◆ WORK TO COMPLETE ◆
When you reply, transcribe every line of the data below exactly.

DATA BELOW Block Start

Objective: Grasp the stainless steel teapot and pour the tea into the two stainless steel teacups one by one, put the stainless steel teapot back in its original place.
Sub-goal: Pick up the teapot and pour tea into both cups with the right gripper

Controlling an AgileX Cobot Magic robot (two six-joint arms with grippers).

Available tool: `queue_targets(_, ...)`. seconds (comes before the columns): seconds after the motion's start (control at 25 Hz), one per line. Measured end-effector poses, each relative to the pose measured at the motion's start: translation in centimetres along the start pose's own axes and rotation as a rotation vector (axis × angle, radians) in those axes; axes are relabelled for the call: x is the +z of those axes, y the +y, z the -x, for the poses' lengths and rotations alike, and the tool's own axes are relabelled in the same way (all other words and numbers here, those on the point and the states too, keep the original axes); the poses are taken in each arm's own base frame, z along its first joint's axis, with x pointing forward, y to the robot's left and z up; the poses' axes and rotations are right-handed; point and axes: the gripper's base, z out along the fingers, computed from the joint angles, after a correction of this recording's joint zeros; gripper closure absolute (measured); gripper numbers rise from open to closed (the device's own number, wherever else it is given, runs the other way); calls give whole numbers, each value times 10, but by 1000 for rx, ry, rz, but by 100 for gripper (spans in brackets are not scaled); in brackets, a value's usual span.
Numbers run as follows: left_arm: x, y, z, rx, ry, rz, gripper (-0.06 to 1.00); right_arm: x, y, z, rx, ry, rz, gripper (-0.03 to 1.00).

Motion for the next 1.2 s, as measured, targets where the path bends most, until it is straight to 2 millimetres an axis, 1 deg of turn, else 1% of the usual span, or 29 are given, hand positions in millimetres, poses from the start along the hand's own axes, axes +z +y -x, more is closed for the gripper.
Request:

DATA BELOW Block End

◆ RESPONSE AREA ◆
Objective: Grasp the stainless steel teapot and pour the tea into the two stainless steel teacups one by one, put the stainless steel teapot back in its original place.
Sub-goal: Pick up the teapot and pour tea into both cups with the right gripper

Controlling an AgileX Cobot Magic robot (two six-joint arms with grippers).

Available tool: `queue_targets(_, ...)`. seconds (comes before the columns): seconds after the motion's start (control at 25 Hz), one per line. Measured end-effector poses, each relative to the pose measured at the motion's start: translation in centimetres along the start pose's own axes and rotation as a rotation vector (axis × angle, radians) in those axes; axes are relabelled for the call: x is the +z of those axes, y the +y, z the -x, for the poses' lengths and rotations alike, and the tool's own axes are relabelled in the same way (all other words and numbers here, those on the point and the states too, keep the original axes); the poses are taken in each arm's own base frame, z along its first joint's axis, with x pointing forward, y to the robot's left and z up; the poses' axes and rotations are right-handed; point and axes: the gripper's base, z out along the fingers, computed from the joint angles, after a correction of this recording's joint zeros; gripper closure absolute (measured); gripper numbers rise from open to closed (the device's own number, wherever else it is given, runs the other way); calls give whole numbers, each value times 10, but by 1000 for rx, ry, rz, but by 100 for gripper (spans in brackets are not scaled); in brackets, a value's usual span.
Numbers run as follows: left_arm: x, y, z, rx, ry, rz, gripper (-0.06 to 1.00); right_arm: x, y, z, rx, ry, rz, gripper (-0.03 to 1.00).

Motion for the next 1.2 s, as measured, targets where the path bends most, until it is straight to 2 millimetres an axis, 1 deg of turn, else 1% of the usual span, or 29 are given, hand positions in millimetres, poses from the start along the hand's own axes, axes +z +y -x, more is closed for the gripper.
Request:

There is nothing else to this exercise.